# WORK TO COMPLETE
Output the data in full. Keep every entry exactly as written.

# Collection entries
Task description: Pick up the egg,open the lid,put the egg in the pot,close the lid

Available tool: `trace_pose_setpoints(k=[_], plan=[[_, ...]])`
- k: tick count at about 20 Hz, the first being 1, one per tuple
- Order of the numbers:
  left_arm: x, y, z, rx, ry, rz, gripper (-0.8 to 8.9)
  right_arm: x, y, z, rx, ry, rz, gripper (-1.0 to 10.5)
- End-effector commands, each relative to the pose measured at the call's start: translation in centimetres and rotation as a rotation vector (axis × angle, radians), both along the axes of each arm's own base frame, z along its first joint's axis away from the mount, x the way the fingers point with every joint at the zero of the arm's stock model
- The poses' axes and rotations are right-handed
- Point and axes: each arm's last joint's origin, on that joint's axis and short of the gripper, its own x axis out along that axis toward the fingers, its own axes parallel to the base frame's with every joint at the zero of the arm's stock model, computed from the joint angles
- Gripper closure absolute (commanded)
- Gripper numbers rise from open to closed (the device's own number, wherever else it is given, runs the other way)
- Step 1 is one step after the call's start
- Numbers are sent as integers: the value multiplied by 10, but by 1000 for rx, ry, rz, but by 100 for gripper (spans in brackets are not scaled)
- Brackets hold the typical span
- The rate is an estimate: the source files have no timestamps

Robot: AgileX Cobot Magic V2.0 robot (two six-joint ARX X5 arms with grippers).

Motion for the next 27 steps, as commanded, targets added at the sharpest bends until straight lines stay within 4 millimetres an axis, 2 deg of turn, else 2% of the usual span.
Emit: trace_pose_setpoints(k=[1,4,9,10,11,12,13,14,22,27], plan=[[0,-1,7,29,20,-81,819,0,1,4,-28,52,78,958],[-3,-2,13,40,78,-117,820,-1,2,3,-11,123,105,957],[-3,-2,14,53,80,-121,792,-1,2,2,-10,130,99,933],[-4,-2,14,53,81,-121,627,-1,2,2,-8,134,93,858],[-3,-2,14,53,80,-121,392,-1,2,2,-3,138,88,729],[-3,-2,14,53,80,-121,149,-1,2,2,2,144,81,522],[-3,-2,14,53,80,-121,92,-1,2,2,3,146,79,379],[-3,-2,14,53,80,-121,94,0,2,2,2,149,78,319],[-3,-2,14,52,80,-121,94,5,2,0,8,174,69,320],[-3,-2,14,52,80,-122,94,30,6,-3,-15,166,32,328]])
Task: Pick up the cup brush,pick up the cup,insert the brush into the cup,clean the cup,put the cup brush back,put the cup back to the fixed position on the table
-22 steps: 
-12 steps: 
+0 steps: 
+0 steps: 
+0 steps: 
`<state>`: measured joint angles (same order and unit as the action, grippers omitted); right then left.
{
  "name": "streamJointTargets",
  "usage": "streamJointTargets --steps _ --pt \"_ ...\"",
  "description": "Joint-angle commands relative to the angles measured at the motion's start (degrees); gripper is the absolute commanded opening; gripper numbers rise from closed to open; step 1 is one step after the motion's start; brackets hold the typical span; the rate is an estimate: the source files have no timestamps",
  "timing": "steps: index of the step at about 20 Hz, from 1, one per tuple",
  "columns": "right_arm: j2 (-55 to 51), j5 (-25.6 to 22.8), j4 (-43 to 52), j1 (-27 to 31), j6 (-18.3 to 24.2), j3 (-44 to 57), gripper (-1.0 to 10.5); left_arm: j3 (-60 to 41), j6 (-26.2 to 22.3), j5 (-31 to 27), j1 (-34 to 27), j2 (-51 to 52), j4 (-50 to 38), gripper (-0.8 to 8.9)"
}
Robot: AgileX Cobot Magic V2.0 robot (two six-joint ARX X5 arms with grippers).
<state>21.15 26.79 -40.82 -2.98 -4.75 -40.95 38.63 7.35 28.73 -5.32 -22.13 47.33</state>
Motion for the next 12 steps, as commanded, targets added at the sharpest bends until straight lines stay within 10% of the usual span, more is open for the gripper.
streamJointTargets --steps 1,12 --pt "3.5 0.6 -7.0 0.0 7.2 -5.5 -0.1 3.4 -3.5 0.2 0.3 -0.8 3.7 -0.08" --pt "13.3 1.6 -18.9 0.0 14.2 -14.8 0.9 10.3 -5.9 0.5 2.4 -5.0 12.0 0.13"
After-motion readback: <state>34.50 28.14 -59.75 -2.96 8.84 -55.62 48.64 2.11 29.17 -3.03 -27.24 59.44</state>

# RESPONSE AREA
Task description: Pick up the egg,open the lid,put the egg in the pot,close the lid

Available tool: `trace_pose_setpoints(k=[_], plan=[[_, ...]])`
- k: tick count at about 20 Hz, the first being 1, one per tuple
- Order of the numbers:
  left_arm: x, y, z, rx, ry, rz, gripper (-0.8 to 8.9)
  right_arm: x, y, z, rx, ry, rz, gripper (-1.0 to 10.5)
- End-effector commands, each relative to the pose measured at the call's start: translation in centimetres and rotation as a rotation vector (axis × angle, radians), both along the axes of each arm's own base frame, z along its first joint's axis away from the mount, x the way the fingers point with every joint at the zero of the arm's stock model
- The poses' axes and rotations are right-handed
- Point and axes: each arm's last joint's origin, on that joint's axis and short of the gripper, its own x axis out along that axis toward the fingers, its own axes parallel to the base frame's with every joint at the zero of the arm's stock model, computed from the joint angles
- Gripper closure absolute (commanded)
- Gripper numbers rise from open to closed (the device's own number, wherever else it is given, runs the other way)
- Step 1 is one step after the call's start
- Numbers are sent as integers: the value multiplied by 10, but by 1000 for rx, ry, rz, but by 100 for gripper (spans in brackets are not scaled)
- Brackets hold the typical span
- The rate is an estimate: the source files have no timestamps

Robot: AgileX Cobot Magic V2.0 robot (two six-joint ARX X5 arms with grippers).

Motion for the next 27 steps, as commanded, targets added at the sharpest bends until straight lines stay within 4 millimetres an axis, 2 deg of turn, else 2% of the usual span.
Emit: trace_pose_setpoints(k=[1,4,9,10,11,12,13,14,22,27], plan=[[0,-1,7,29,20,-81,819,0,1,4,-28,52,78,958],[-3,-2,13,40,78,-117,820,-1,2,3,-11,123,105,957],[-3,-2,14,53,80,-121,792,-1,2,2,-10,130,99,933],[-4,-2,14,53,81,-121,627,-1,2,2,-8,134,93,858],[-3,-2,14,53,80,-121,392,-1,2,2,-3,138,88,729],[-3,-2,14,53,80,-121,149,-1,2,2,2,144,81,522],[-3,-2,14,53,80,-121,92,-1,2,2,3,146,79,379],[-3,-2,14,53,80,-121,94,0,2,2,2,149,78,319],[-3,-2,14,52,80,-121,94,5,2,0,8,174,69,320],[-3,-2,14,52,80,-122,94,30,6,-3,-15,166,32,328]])
Task: Pick up the cup brush,pick up the cup,insert the brush into the cup,clean the cup,put the cup brush back,put the cup back to the fixed position on the table
-22 steps: 
-12 steps: 
+0 steps: 
+0 steps: 
+0 steps: 
`<state>`: measured joint angles (same order and unit as the action, grippers omitted); right then left.
{
  "name": "streamJointTargets",
  "usage": "streamJointTargets --steps _ --pt \"_ ...\"",
  "description": "Joint-angle commands relative to the angles measured at the motion's start (degrees); gripper is the absolute commanded opening; gripper numbers rise from closed to open; step 1 is one step after the motion's start; brackets hold the typical span; the rate is an estimate: the source files have no timestamps",
  "timing": "steps: index of the step at about 20 Hz, from 1, one per tuple",
  "columns": "right_arm: j2 (-55 to 51), j5 (-25.6 to 22.8), j4 (-43 to 52), j1 (-27 to 31), j6 (-18.3 to 24.2), j3 (-44 to 57), gripper (-1.0 to 10.5); left_arm: j3 (-60 to 41), j6 (-26.2 to 22.3), j5 (-31 to 27), j1 (-34 to 27), j2 (-51 to 52), j4 (-50 to 38), gripper (-0.8 to 8.9)"
}
Robot: AgileX Cobot Magic V2.0 robot (two six-joint ARX X5 arms with grippers).
<state>21.15 26.79 -40.82 -2.98 -4.75 -40.95 38.63 7.35 28.73 -5.32 -22.13 47.33</state>
Motion for the next 12 steps, as commanded, targets added at the sharpest bends until straight lines stay within 10% of the usual span, more is open for the gripper.
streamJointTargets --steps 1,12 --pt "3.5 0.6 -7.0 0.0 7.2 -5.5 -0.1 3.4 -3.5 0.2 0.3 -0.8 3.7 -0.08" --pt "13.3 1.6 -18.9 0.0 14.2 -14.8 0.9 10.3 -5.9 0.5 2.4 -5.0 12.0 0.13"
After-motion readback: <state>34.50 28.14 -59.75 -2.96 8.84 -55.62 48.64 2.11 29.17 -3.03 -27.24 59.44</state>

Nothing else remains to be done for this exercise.